Furthermore, by introducing nanofabrication methods for production, the team was able to control both how much energy the compound could store and also control the interactions allowing for a high degree of control on how long the chemical compound remained stable. Both are also independently controlled, allowing for the prospect of a solar thermal device that can store electricity and release electricity with one process not effecting the other. From an industrial point of view, this development is the solution for providing inexpensive and round-the-clock electricity, but for consumers, this may bring an additional concern.

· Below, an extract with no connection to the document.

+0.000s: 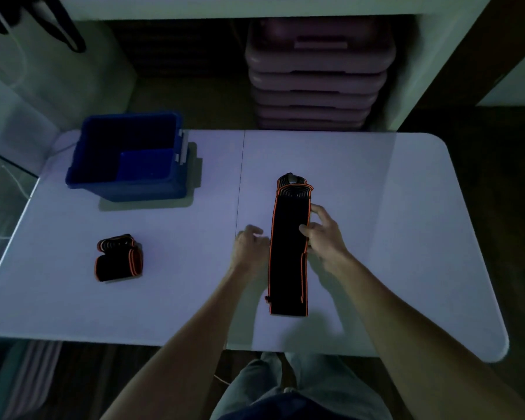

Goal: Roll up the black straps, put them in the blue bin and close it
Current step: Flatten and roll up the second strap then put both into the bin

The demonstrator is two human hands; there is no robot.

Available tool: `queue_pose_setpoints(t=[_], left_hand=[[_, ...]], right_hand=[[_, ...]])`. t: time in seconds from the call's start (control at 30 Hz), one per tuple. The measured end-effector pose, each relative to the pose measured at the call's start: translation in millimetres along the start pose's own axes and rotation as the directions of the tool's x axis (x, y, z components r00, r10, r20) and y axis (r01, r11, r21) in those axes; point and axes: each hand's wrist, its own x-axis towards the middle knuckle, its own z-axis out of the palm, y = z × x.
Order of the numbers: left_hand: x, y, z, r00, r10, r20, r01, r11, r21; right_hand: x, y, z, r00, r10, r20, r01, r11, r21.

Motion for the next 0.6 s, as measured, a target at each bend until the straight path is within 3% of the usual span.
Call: queue_pose_setpoints(t=[0.1,0.2,0.27,0.37,0.6], left_hand=[[29,29,2,0.999,-0.036,0.008,0.036,0.990,-0.140],[58,53,8,0.996,-0.080,0.033,0.083,0.989,-0.119],[75,63,14,0.995,-0.097,0.033,0.098,0.994,-0.050],[91,66,24,0.997,-0.074,-0.016,0.075,0.995,0.072],[112,69,39,0.990,-0.046,-0.136,0.056,0.996,0.070]], right_hand=[[18,-2,-4,1.000,0.004,0.030,-0.006,0.999,0.040],[41,-2,-4,0.999,0.004,0.049,-0.002,0.999,-0.042],[55,-5,-4,1.000,-0.012,0.017,0.015,0.974,-0.224],[72,-10,-10,0.980,-0.160,-0.115,0.076,0.847,-0.525],[102,-15,-13,0.941,-0.326,-0.095,0.238,0.833,-0.499]])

An Issue of Azobenzene-functionalized CNT Solar Storage Device
The concept of the azobenzene-functionalized CNT for use in storing heat is very appealing, but a certain issue does exist. The device can absorb heat, store heat, and release heat when required but it cannot absorb sunlight and utilize sunlight immediately for electricity production. As such, this device will be a standalone device, installed in conjunction with solar photovoltaic (PV) cells. Some consumers may be reluctant to install two separate devices.
Industrial Outlook for Solar Thermochemical Storage Units
For manufacturers, this recent advancement will appeal as the material is inexpensive and the manufacturing technique is controlled, helping to lower costs. Furthermore, no modification to existing production processes will be required by manufacturers, helping to maintain and possibly lower costs.
In addition to solar energy technology manufacturers, raw material suppliers will also benefit due to the predicted surge in demand for CNTs and azobenzene, as well as for silicon solar cells; the prospect of this development allows for every link in the supply chain to experience increased business.
Future Prospect of Thermochemical Technology for Solar Storage
Further developments to this incredible technology might see a PV cell integrated with the solar thermochemical storage unit. This will allow for one part to absorb sunlight and generate electricity during the day and the other part to absorb sunlight and store it as heat, releasing heat to power homes when required during the night.
As a standalone device, this technology is also very attractive and paves the way for future materials to be investigated. The possibility of utilizing other photoactive compounds for use in absorbing and storing heat allows for the hope that electricity derived from solar power can indeed sustain the demands of our society, providing energy that is clean, renewable, inexpensive, and available all day and night.